───── Available data

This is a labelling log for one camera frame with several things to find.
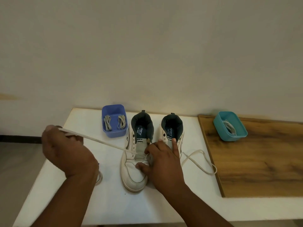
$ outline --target grey floor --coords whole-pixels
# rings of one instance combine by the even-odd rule
[[[0,227],[11,227],[45,161],[41,144],[0,143]],[[298,227],[291,220],[238,221],[235,227]],[[119,227],[186,227],[180,224],[119,225]]]

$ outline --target shoe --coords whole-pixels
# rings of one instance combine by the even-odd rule
[[[172,149],[172,139],[175,138],[178,145],[179,155],[182,155],[182,144],[183,144],[184,130],[183,122],[179,116],[171,113],[162,119],[160,124],[160,137],[166,145]]]
[[[135,166],[144,163],[149,166],[144,151],[152,142],[154,126],[149,114],[142,110],[131,119],[128,126],[125,148],[121,158],[121,178],[125,188],[131,192],[143,190],[147,183],[147,176]]]

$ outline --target hand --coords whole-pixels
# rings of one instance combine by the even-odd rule
[[[83,137],[67,138],[56,126],[48,125],[42,133],[42,148],[45,157],[67,178],[87,172],[98,174],[98,162],[83,146]]]
[[[136,168],[145,173],[156,189],[165,197],[173,191],[186,187],[176,139],[172,139],[173,149],[159,140],[145,149],[154,157],[153,166],[137,163]]]

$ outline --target blue plastic container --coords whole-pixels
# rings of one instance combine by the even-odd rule
[[[237,135],[233,135],[228,131],[223,123],[223,120],[227,120],[233,125]],[[214,126],[216,127],[217,132],[223,141],[237,141],[238,139],[247,136],[245,126],[238,116],[231,111],[220,111],[214,119]]]
[[[109,115],[111,117],[110,125],[112,127],[112,131],[106,131],[104,117]],[[126,126],[124,129],[118,128],[118,116],[125,115]],[[124,136],[127,132],[127,117],[124,106],[122,104],[114,104],[114,105],[106,105],[102,108],[102,128],[105,134],[110,138],[116,138]]]

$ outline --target wooden board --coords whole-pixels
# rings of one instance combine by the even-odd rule
[[[303,196],[303,123],[240,118],[248,136],[225,142],[198,119],[222,197]]]

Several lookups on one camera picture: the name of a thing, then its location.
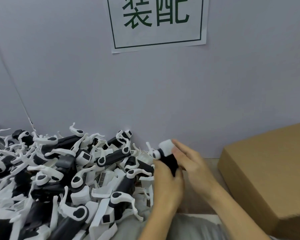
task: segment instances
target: cardboard box
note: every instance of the cardboard box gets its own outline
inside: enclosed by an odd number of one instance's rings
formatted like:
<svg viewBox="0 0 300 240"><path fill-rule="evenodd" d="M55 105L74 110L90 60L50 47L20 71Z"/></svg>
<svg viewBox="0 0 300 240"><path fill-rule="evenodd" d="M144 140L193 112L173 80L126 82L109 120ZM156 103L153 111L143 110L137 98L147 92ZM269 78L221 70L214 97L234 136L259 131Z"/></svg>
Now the cardboard box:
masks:
<svg viewBox="0 0 300 240"><path fill-rule="evenodd" d="M300 240L300 124L226 146L218 169L267 234Z"/></svg>

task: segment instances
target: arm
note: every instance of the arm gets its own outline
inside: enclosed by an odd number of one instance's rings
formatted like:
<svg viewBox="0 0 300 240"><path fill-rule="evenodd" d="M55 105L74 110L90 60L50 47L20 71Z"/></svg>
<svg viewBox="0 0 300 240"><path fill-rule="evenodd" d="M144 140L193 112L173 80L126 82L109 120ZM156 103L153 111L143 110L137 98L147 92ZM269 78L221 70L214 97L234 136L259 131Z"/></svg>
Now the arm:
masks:
<svg viewBox="0 0 300 240"><path fill-rule="evenodd" d="M167 165L154 160L153 209L139 240L165 240L174 215L182 201L184 180L182 170L176 177Z"/></svg>
<svg viewBox="0 0 300 240"><path fill-rule="evenodd" d="M172 141L178 164L187 172L193 189L216 211L231 240L270 240L240 205L216 181L200 154L186 145Z"/></svg>

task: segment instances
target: person's right hand
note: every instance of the person's right hand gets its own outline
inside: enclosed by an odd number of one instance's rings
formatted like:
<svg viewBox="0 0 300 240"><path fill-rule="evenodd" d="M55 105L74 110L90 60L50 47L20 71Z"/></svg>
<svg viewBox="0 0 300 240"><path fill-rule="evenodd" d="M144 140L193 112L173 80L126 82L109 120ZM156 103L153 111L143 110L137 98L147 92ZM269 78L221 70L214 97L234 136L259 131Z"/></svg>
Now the person's right hand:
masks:
<svg viewBox="0 0 300 240"><path fill-rule="evenodd" d="M213 176L204 158L201 157L200 153L176 139L173 139L172 143L175 145L172 153L178 165L187 171L193 189L205 200L209 200L213 191L220 187L220 184Z"/></svg>

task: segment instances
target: gray wall
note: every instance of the gray wall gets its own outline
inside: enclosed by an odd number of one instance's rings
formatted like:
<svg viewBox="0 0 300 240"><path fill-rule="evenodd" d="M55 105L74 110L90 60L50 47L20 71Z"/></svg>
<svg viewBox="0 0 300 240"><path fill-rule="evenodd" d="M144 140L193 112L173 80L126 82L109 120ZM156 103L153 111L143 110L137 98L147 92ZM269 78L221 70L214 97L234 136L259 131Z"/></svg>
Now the gray wall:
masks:
<svg viewBox="0 0 300 240"><path fill-rule="evenodd" d="M210 0L207 45L112 55L102 0L0 0L0 46L40 133L72 122L206 157L300 122L300 0Z"/></svg>
<svg viewBox="0 0 300 240"><path fill-rule="evenodd" d="M2 132L9 135L17 129L30 130L31 126L16 92L0 59L0 129L11 130Z"/></svg>

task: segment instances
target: white paper sign
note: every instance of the white paper sign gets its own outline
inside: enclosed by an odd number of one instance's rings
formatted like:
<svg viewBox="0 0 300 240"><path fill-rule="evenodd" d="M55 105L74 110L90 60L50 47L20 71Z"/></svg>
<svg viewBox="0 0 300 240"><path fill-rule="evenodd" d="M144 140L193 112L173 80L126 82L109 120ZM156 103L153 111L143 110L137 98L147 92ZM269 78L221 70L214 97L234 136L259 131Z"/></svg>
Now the white paper sign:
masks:
<svg viewBox="0 0 300 240"><path fill-rule="evenodd" d="M209 0L104 0L112 53L205 44Z"/></svg>

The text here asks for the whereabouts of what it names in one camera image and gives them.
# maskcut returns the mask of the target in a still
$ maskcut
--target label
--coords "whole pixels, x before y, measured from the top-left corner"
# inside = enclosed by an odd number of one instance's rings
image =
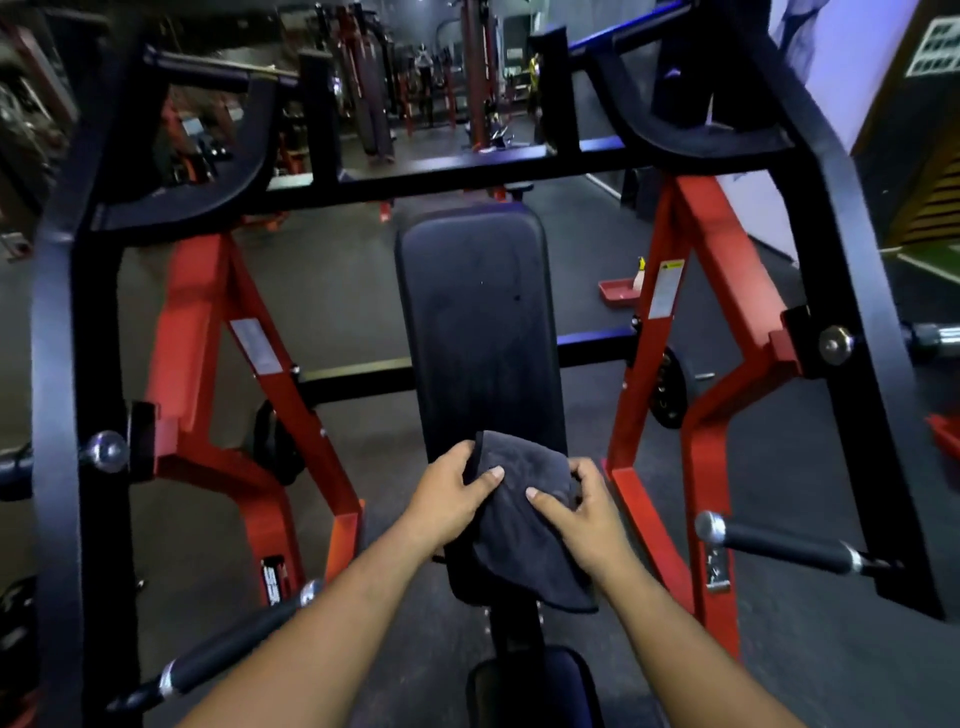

──────────

**Exercise instructions:**
If a line of the data holds the string "white", list it.

**Exercise output:**
target: white paper sign
note: every instance of the white paper sign gets its own outline
Now the white paper sign:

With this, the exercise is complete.